獄中記(ごくちゅうき)

   市ヶ谷の巻

 前科割り
 東京監獄の未決監に「前科割り」というあだ名の老看守がいる。
 被告人どもは裁判所へ呼び出されるたびに、一と馬車(この頃は自動車になったが)に乗る十二、三人ずつ一組になって、薄暗い広い廊下のあちこちに一列にならべさせられる、そしてそこで、手錠をはめられたり腰縄をかけられたりして、護送看守部長の点呼を受ける。「前科割り」の老看守は一組の被告人に普通二人ずつつくこの護送看守の一人なのだ。いつ頃からこの護送の役目についたのか、またいつ頃からこの「前科割り」のあだ名を貰ったのか、それは知らない。しかし、少なくとももう三十年くらいは、監獄の飯を食っているに違いない。年は六十にとどいたか、まだか、くらいのところだろう。

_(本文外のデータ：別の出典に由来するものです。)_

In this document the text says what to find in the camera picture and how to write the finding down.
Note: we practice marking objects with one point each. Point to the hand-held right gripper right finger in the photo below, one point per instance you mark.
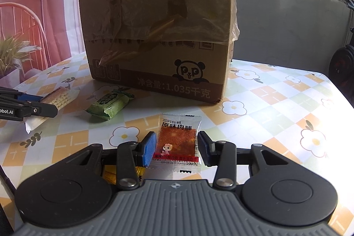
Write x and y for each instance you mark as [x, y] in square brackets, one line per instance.
[206, 149]

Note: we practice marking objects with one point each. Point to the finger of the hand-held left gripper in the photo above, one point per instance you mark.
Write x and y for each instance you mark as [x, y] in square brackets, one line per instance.
[29, 98]
[38, 110]

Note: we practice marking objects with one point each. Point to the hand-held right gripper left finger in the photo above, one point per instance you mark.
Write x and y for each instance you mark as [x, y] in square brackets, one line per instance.
[148, 149]

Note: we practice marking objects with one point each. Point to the clear cracker packet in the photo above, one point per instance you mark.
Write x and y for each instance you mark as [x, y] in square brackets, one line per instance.
[59, 99]

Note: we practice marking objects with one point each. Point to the clear meat jerky packet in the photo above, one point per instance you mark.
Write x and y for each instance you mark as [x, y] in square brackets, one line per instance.
[177, 139]

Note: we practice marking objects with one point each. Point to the brown cardboard box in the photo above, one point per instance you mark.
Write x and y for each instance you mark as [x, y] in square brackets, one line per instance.
[155, 73]

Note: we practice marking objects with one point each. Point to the small yellow snack packet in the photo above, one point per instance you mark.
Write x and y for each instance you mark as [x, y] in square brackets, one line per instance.
[109, 175]

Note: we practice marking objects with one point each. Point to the light green snack packet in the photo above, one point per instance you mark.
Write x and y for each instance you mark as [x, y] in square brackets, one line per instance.
[109, 104]

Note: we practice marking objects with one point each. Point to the printed pink curtain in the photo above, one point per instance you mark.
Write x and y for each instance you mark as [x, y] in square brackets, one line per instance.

 被告人どもが廊下に呼び集められた時、この老看守は自分の受持の組は勿論、十組あまりのほかの組の列までも見廻って、その受持看守から、「索引」をかりて、それとみんなの顔とを見くらべて歩く。「索引」というのは被告人の原籍、身分、罪名、人相などを書きつけたいわばまあカードだ。
「お前はどこかで見たことがあるな。」
 しばらくそのせいの高い大きなからだをせかせかと小股で運ばせながら、無事に幾組かを見廻って来た老看守は、ふと僕の隣りの男の前に立ちどまった。そしてその色の黒い、醜い、しかし無邪気なにこにこ顔の、いかにも人の好さそうな細い眼で、じろじろとその男の顔をみつめながら言った。
「そうだ、お前は大阪にいたことがあるな。」
 老看守はびっくりした顔付きをして黙っているその男に言葉をついだ。
「いや、旦那、冗談言っちゃ困りますよ。わたしゃこんど初めてこんなところへ来たんですから。」
 その男は老看守の人の好さそうなのにつけこんだらしい馴れ馴れしい調子で、手錠をはめられた手を窮屈そうにもみ手をしながら答えた。
「うそを言え。」
 老看守はちっとも睨みのきかない、すぐにほほえみの見える、例の細い眼をちょっと光らせて見て、
「そうだ、たしかに大阪だ、それから甲府にも一度はいったことがあるな。」
 とまた独りでうなずいた。
「違いますよ、旦那、まったく初めてなんですよ。」
 その男はやはりしきりともみ手をしながら腰をかがめていた。
「なあに、白っぱくれても駄目だ。それからその間に一度巣鴨にいたことがあるな。」
 老看守はその男の言うことなぞは碌に聞かずに、自分の言うだけのことを続けて行く。その男も、もうもみ手はよして、図星を指されたかのように黙っていた。
「それからもう一度どこかへはいったな。」
「へえ。」
 とうとうその男は恐れ入ってしまった。
「どこだ?」
「千葉でございます。」
 窃盗か何かでつかまって、警察、警視庁、検事局と、いずれも初犯で通して来たその男は、とうとうこれで前科四犯ときまってしまった。そして、
「実際あの旦那にかかっちゃ、とても遣りきれませんよ。」
 と、さっきから不思議そうにこの問答を聞いていた僕にささやいて言った。
 僕の前科
 本年の三月に僕がちょっと東京監獄へはいった時にも、やはりこの老看守は、その十二年前のやはり三月に僕が初めて見た時と同じように、まだこの前科割りを続けていた。
「やあ、また来たな、こんどは何だ、大分しばらく目だな。」
 老看守はそのますます黒く、ますます醜くなった、しかし相変らず人の好さそうな顔をにこにこさせていた。
 僕は今、この老看守に向った時の懐しいしかし恐れ入った心持で、僕自身の前科割りをする。
 と言っても、実は本当にはよく覚えていないんだ、つい三、四カ月前にも、米騒動や新聞のことでたびたび検事局へ呼び出されていろいろ糺問されたが、その時にもやはり自分の前科のことは満足に返事ができなかった。そしてとうとう、
「あなたの方の調べには間違いなく詳しく載ってるんでしょうから。」
 というようなことで、検事にそれを読みあげて貰って、
「まあ、そんなものなんでしょう。」
 と曖昧に済ましてしまった、ところが、あとでよく考えて見ると、検事の調べにも少々間違いがあったようだ。何でも前科が一つ減っていたように思う。
 当時の新聞雑誌でも調べて見ればすぐに判然するのだろうが、それも面倒だから、今はただ記憶のままに罪名と刑期とだけを掲げて置く。何年何月の幾日にはいって何年何月の幾日に出たのかは、一つも覚えていない。監獄での自分の名の「襟番号」ですらも、一番最初の九七七というたった一つしか覚えていない。これは僕ばかりじゃない。たしかに堺(利彦)にでも山川(均)にでも、山口(孤剣)にでも、その他僕等の仲間で前科の三、四犯もある誰にでも聞いて見るがいい。みんなきっと碌な返事はできやしない。それから次に列べた最初の新聞紙条令違犯(今は新聞紙法違犯と変った)の刑期も、ほんのうろ覚えではっきりは覚えていない。